Would you output all the data exactly as it stands?

Provided data:
---------------

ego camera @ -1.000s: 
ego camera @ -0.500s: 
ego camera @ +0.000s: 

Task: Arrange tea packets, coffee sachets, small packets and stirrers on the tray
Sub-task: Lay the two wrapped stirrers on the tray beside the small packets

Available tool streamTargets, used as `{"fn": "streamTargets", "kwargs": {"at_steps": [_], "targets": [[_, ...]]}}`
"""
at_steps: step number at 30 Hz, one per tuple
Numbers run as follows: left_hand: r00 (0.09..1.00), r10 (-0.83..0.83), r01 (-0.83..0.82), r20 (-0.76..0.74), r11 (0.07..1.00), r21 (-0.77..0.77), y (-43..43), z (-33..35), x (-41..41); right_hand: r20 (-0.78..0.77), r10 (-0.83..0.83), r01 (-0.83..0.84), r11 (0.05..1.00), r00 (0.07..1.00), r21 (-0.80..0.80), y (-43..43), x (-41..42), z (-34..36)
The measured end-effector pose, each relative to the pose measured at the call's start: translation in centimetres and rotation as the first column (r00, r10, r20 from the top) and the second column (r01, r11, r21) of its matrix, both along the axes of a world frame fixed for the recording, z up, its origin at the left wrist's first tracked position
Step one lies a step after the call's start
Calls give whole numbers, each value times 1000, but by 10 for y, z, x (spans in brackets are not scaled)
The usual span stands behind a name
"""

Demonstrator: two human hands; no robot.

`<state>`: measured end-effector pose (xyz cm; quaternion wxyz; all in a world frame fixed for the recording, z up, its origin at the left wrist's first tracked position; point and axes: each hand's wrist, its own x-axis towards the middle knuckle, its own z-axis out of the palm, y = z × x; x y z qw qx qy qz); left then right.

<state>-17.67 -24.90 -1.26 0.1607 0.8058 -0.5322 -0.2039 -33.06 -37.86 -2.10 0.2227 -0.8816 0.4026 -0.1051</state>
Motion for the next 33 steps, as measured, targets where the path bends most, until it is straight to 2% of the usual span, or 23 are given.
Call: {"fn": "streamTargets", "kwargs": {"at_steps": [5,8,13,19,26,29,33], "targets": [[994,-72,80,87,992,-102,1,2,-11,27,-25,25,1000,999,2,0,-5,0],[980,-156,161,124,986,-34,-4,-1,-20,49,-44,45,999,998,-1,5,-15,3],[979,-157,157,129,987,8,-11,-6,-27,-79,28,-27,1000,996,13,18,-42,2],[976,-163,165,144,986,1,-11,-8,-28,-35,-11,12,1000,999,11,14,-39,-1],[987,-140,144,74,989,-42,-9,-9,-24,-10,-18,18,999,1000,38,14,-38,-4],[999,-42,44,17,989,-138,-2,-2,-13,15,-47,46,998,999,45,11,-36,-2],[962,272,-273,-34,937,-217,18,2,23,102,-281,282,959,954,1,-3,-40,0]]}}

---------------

Response to the exercise:
ego camera @ -1.000s: 
ego camera @ -0.500s: 
ego camera @ +0.000s: 

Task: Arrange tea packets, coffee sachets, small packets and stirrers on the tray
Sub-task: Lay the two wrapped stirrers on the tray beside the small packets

Available tool streamTargets, used as `{"fn": "streamTargets", "kwargs": {"at_steps": [_], "targets": [[_, ...]]}}`
"""
at_steps: step number at 30 Hz, one per tuple
Numbers run as follows: left_hand: r00 (0.09..1.00), r10 (-0.83..0.83), r01 (-0.83..0.82), r20 (-0.76..0.74), r11 (0.07..1.00), r21 (-0.77..0.77), y (-43..43), z (-33..35), x (-41..41); right_hand: r20 (-0.78..0.77), r10 (-0.83..0.83), r01 (-0.83..0.84), r11 (0.05..1.00), r00 (0.07..1.00), r21 (-0.80..0.80), y (-43..43), x (-41..42), z (-34..36)
The measured end-effector pose, each relative to the pose measured at the call's start: translation in centimetres and rotation as the first column (r00, r10, r20 from the top) and the second column (r01, r11, r21) of its matrix, both along the axes of a world frame fixed for the recording, z up, its origin at the left wrist's first tracked position
Step one lies a step after the call's start
Calls give whole numbers, each value times 1000, but by 10 for y, z, x (spans in brackets are not scaled)
The usual span stands behind a name
"""

Demonstrator: two human hands; no robot.

`<state>`: measured end-effector pose (xyz cm; quaternion wxyz; all in a world frame fixed for the recording, z up, its origin at the left wrist's first tracked position; point and axes: each hand's wrist, its own x-axis towards the middle knuckle, its own z-axis out of the palm, y = z × x; x y z qw qx qy qz); left then right.

<state>-17.67 -24.90 -1.26 0.1607 0.8058 -0.5322 -0.2039 -33.06 -37.86 -2.10 0.2227 -0.8816 0.4026 -0.1051</state>
Motion for the next 33 steps, as measured, targets where the path bends most, until it is straight to 2% of the usual span, or 23 are given.
Call: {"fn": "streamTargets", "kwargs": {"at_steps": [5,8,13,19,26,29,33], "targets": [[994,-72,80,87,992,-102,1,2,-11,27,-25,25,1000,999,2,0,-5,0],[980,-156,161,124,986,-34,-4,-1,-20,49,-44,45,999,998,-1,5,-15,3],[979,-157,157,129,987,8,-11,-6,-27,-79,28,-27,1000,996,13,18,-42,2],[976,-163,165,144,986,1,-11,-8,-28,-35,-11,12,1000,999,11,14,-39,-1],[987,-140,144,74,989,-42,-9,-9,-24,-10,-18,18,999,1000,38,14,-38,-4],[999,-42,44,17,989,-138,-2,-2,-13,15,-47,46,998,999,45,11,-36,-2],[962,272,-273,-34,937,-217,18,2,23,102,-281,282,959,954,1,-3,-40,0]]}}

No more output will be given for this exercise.